Medicine · Liver Disease (Cirrhosis, Hepatitis, Autoimmune, Wilson's, Hemochromatosis)

A 60-year-old man with hereditary haemochromatosis (C282Y homozygous) and cirrhosis has AFP rising from 12 to 340 ng/mL over 3 months. Triphasic CT shows a 3.2 cm arterially enhancing liver lesion with washout. What is the most appropriate next step?

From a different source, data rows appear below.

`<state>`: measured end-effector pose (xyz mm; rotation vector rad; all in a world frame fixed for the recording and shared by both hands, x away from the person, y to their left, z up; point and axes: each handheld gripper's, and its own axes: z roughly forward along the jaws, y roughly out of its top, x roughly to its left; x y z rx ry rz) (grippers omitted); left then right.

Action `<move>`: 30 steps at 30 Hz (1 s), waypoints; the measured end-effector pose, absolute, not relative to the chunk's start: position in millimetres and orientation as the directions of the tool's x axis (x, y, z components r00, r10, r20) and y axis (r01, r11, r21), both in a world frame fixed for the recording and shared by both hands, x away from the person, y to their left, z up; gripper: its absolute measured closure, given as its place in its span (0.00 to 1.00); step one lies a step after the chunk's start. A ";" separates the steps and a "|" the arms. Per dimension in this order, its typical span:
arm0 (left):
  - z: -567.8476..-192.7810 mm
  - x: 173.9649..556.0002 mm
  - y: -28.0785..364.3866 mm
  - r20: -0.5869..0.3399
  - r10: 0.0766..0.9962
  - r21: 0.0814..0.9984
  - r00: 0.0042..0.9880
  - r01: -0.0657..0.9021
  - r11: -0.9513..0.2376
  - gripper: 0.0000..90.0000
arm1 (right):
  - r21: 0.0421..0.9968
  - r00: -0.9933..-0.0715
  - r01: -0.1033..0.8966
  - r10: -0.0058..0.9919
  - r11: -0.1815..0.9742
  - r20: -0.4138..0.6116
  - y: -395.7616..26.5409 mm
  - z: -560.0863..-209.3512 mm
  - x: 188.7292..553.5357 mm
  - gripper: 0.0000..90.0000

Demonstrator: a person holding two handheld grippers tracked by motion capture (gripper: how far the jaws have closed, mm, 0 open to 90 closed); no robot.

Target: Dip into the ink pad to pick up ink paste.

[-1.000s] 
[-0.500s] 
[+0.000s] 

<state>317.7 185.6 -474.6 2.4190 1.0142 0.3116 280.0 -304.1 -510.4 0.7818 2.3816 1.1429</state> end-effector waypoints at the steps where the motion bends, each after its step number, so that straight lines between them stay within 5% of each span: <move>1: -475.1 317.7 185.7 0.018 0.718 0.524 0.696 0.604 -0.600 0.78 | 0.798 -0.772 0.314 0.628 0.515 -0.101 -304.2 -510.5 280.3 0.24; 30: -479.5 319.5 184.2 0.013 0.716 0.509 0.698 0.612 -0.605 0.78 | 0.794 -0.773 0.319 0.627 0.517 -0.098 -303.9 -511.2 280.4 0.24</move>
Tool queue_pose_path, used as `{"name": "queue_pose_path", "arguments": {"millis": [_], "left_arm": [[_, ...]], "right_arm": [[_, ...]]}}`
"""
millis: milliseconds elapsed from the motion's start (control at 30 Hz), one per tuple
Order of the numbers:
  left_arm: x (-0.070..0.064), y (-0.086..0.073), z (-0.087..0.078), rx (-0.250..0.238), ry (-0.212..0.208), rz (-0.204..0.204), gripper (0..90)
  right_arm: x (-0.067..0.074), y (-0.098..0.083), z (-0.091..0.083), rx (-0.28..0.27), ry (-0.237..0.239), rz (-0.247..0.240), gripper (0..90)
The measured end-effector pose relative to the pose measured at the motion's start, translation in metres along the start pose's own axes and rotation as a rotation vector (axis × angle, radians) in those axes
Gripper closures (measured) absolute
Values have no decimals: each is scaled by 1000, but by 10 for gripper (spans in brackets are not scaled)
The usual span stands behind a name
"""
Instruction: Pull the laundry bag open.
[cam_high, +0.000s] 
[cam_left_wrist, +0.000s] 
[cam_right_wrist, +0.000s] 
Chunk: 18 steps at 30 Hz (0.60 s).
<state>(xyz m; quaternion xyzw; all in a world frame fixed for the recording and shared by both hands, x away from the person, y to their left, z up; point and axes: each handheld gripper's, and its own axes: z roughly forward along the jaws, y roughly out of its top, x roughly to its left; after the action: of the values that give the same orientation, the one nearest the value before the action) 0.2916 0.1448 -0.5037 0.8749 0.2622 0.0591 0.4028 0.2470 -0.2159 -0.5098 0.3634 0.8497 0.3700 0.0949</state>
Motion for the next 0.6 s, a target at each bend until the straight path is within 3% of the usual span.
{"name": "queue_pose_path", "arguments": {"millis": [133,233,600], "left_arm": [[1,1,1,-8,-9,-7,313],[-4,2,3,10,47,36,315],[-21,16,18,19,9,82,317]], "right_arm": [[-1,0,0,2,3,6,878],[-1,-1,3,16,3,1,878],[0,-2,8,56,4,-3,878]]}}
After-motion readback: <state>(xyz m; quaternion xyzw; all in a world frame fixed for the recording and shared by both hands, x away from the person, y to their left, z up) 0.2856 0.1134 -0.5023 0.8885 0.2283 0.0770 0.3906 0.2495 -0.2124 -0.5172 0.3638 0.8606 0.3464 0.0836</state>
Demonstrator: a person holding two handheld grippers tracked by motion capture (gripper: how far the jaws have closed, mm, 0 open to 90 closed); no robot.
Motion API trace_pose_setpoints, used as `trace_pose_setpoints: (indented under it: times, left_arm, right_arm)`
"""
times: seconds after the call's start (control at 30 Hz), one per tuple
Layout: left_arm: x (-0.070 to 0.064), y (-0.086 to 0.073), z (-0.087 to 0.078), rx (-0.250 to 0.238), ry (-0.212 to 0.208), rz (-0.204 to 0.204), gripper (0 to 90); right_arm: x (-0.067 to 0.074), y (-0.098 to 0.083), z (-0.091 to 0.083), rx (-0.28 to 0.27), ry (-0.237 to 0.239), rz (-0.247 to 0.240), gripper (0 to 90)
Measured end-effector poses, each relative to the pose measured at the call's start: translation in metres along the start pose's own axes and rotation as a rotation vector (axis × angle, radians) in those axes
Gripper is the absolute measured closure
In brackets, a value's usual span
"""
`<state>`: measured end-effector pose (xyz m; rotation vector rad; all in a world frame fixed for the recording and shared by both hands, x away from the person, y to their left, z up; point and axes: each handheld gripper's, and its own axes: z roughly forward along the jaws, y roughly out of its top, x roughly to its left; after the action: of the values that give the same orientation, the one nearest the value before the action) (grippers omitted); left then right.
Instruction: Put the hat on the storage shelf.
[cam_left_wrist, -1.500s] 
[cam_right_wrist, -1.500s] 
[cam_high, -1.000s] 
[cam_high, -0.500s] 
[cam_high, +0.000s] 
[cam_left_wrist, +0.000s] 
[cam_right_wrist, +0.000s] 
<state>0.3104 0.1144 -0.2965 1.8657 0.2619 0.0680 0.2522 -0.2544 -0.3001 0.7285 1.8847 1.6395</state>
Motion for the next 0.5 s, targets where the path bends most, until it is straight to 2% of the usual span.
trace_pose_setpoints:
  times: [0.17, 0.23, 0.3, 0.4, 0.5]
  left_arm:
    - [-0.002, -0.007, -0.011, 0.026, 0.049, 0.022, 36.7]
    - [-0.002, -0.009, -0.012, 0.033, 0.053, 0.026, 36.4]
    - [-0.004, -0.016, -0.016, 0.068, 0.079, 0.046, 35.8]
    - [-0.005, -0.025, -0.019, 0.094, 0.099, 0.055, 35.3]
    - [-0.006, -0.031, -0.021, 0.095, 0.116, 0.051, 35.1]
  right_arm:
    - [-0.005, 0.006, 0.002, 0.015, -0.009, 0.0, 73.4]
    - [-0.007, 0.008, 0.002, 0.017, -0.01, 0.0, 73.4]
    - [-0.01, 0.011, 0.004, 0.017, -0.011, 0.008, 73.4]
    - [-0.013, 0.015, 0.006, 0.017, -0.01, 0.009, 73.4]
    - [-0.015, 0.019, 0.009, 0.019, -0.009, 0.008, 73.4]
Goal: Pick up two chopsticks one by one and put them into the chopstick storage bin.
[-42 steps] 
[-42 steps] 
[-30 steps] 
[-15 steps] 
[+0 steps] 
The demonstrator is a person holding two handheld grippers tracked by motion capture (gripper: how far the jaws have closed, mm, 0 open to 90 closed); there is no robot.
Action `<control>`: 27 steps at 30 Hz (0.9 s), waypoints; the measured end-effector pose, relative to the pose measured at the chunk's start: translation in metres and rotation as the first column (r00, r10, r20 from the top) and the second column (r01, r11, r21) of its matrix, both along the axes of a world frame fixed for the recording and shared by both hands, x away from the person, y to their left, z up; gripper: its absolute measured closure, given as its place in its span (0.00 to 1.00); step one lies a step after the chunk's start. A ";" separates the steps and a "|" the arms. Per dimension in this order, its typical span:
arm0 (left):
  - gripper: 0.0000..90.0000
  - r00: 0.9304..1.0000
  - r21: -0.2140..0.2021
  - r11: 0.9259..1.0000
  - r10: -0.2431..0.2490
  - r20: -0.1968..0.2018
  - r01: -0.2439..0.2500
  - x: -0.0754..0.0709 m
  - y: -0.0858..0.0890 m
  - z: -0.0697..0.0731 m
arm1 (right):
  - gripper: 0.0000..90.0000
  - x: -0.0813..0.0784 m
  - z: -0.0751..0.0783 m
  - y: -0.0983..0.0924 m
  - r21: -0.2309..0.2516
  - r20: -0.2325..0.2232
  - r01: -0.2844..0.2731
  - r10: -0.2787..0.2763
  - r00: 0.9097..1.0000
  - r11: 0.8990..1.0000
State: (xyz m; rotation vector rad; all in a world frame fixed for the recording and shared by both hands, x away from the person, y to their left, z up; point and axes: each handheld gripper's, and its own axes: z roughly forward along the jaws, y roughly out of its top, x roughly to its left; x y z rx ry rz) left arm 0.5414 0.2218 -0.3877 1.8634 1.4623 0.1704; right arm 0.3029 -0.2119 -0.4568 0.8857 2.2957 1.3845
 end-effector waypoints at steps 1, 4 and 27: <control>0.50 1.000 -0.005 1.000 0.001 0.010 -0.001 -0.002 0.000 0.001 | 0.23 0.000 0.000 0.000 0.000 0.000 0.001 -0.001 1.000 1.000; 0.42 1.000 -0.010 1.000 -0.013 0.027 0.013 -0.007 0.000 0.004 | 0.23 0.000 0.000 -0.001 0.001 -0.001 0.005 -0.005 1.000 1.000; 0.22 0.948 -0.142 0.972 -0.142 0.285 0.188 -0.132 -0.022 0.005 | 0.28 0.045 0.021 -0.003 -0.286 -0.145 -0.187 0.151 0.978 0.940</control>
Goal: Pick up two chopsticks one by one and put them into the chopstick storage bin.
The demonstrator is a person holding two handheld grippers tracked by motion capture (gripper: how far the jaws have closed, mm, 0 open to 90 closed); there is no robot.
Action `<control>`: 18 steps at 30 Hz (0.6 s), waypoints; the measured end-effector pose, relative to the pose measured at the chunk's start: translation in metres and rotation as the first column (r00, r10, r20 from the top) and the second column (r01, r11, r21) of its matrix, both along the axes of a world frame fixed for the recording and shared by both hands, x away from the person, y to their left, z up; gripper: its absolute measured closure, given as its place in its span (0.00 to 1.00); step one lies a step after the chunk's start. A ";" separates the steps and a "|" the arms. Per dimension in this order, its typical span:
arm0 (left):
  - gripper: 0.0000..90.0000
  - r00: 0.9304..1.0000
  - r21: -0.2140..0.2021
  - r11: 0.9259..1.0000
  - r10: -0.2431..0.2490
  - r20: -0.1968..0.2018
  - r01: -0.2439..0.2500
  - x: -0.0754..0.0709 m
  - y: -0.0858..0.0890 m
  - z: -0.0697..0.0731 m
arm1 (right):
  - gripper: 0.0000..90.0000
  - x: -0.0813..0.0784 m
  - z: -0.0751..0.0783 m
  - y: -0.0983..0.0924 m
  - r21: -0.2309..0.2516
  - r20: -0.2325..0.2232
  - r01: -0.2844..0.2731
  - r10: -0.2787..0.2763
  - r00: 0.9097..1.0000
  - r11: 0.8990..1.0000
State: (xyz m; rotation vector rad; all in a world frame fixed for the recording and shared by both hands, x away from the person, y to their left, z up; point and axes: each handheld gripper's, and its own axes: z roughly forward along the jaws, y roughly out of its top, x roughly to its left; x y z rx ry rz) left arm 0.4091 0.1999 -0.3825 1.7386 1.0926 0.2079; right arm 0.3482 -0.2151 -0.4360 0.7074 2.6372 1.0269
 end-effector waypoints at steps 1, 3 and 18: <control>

  • A Liver biopsy of the lesion for histological confirmation before any treatment
  • B Repeat CT in 3 months to confirm growth
  • C Treat as metastatic lesion; colonoscopy and endoscopy to find primary
  • D Diagnose HCC radiologically (LI-RADS 5) and proceed to curative therapy without biopsy
Correct answer: D. Diagnose HCC radiologically (LI-RADS 5) and proceed to curative therapy without biopsy

Explanation

AASLD and EASL guidelines allow diagnosis of HCC in cirrhotic patients based on imaging alone (without biopsy) when a lesion ≥1 cm demonstrates typical vascular features on contrast-enhanced CT or MRI — arterial enhancement (wash-in) and venous/delayed washout. This constitutes LI-RADS 5 (HCC) classification. Biopsy is not required in this classical imaging scenario and risks needle tract seeding. Curative options (resection, transplant, ablation) should be offered without delay.

Reference: Harrison's Principles of Internal Medicine, 21st ed.